O finado Peter Boardman, destacado alpinista britânico, em seu livro A montanha Cintilante (The Shining Mountain), escreveu: "As fronteiras de hoje não são de terras prometidas, de precipícios ainda não atravessados e de misteriosos vales além. Somente o Ser interior do alpinista continua sem mapa".
A jornada é uma tentativa de escalar do espírito do montanhista, de ascender ao cume do conhecimento interior, e essa pode ser uma jornada solitária. Geralmente as pessoas são insensíveis e intolerantes para com aqueles que enveredam por um caminho diferente do da multidão, que percorrem um caminho que se afasta da estrada comum. A pergunta que normalmente se fazem é: "Aonde levará este caminho? Parece que a lugar nenhum". O que não percebem é que cada passo está levando a algum lugar, cada movimento faz parte de "chegar lá". Iniciada a jornada, a meta é ir com resolução adiante.
Como o protagonista do romance de Herman Hesse, a maioria de nós chega a compreender que a jornada nunca tem fim; que caminhar é viver, é um modo de vida. A jornada é um processo de tornar-se - não uma única investida a um único objetivo ou a uma única montanha. Embora a jornada nunca termine realmente, às vezes nos leva de volta ao ponto de partida, com uma nova consciência ou uma compreensão mais profunda, fazendo-nos "conhecer pela primeira vez o local". Jamais conquistamos o cume duma montanha. Jamais conquistamos o Eu Interior. Buscamo-lo de novo a cada dia, a cada passo da caminhada.
Amanhã haverá um novo cume um novo despenhadeiro, uma nova jornada. E o novo objetivo pode ser um pouco mais árduo de alcançar, estar um pouco mais adiante, ser um pouco menos acessível. Mas o verdadeiro buscador sabe que, alcançado o objetivo, a jornada continua. Cada ponto de chegada é um ponto de partida de uma nova viagem. Cada capítulo terminado indica um novo capítulo ou um novo livro a ser começado. Não podemos ficar satisfeitos com o destino apenas. Não podemos repousar para sempre nos louros daquele grande projeto concretizado.

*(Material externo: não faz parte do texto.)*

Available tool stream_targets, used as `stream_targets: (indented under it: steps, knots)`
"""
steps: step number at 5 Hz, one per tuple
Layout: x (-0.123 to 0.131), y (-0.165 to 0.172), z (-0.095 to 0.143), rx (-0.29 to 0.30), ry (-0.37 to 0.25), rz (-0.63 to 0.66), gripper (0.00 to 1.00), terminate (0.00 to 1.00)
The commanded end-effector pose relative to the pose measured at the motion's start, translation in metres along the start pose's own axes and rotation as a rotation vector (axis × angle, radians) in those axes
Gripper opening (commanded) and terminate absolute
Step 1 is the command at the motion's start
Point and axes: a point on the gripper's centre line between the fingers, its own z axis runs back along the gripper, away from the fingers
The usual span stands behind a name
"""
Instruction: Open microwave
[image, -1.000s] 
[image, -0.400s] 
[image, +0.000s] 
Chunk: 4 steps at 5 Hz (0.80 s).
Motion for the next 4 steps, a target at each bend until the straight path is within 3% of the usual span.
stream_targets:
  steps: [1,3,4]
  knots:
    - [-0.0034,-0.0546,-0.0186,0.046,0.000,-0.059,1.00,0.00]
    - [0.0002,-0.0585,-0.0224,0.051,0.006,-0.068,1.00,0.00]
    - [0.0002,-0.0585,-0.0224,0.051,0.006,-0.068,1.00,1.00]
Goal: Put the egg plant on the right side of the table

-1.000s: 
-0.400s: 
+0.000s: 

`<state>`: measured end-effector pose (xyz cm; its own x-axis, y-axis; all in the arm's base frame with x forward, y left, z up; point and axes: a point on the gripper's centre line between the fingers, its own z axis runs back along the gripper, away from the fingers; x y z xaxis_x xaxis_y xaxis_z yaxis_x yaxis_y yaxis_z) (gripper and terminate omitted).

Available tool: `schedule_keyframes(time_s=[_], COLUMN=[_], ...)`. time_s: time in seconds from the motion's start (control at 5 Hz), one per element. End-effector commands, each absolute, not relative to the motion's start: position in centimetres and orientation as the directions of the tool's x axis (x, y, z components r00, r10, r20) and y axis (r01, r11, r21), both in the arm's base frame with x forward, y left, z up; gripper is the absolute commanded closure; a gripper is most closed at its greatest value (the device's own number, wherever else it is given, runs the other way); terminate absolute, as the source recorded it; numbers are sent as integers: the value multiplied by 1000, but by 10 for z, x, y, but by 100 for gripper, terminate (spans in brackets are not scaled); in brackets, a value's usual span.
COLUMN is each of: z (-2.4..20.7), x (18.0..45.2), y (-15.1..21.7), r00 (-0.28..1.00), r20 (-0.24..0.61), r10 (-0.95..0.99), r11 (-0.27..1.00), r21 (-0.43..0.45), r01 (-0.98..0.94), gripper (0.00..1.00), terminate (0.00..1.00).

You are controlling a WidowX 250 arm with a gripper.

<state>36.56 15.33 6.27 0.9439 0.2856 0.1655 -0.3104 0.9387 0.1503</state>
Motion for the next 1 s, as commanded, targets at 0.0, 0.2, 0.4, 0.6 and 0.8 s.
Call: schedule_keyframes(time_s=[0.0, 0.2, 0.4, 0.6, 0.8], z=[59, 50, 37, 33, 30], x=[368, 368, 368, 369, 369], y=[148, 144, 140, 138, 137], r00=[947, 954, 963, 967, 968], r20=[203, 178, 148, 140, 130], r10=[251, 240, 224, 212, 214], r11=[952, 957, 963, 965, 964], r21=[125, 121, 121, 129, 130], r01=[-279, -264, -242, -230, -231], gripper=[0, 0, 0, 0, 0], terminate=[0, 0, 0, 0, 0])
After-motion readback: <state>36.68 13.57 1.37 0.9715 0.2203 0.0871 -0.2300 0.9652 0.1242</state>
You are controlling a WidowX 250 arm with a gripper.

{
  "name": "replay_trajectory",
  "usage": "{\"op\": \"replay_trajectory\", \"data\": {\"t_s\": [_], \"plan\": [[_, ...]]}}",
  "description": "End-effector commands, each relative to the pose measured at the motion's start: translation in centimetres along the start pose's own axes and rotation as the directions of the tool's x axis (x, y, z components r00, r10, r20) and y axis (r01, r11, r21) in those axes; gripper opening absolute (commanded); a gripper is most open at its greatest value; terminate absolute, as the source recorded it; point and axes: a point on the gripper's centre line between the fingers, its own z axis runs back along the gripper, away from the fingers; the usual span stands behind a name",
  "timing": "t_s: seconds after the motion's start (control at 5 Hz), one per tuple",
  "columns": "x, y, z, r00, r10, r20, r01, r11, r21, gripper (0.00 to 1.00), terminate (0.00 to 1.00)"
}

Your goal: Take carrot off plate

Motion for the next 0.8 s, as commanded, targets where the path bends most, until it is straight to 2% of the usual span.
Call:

Nada disso, porém, denota que os objetivos e destinos são triviais. O cume é uma das razões de escalarmos uma montanha. Ele nos fornece uma nova visão, uma nova perspectiva. Se nosso objetivo não for o cume, não progrediremos muito na caminhada. O destino é a culminação da aventura, o pináculo do triunfo, o passo final da caminhada (e às vezes o mais difícil). Mas não precisamos nos sentir vazios, desapontados ou desiludidos quando findarmos o nosso projeto ou jornada atual - não se tivermos trabalhado arduamente durante a caminhada e tivermos aprendido as lições nela contidas.
O destino poderá se revelar suave, a conquista cristalina e o espírito do montanhista sentir-se vitorioso se compreender o propósito da jornada e o propósito do destino. E parte da recompensa de ter chegado tão longe.
Podemos escalar a montanha e olhar por sobre o abismo com certa satisfação. Podemos nos ocupar em refletir e determinar o curso do novo capítulo, porque o objetivo foi alcançado a cada passo da caminhada e sabemos que a caminhada terá novo início.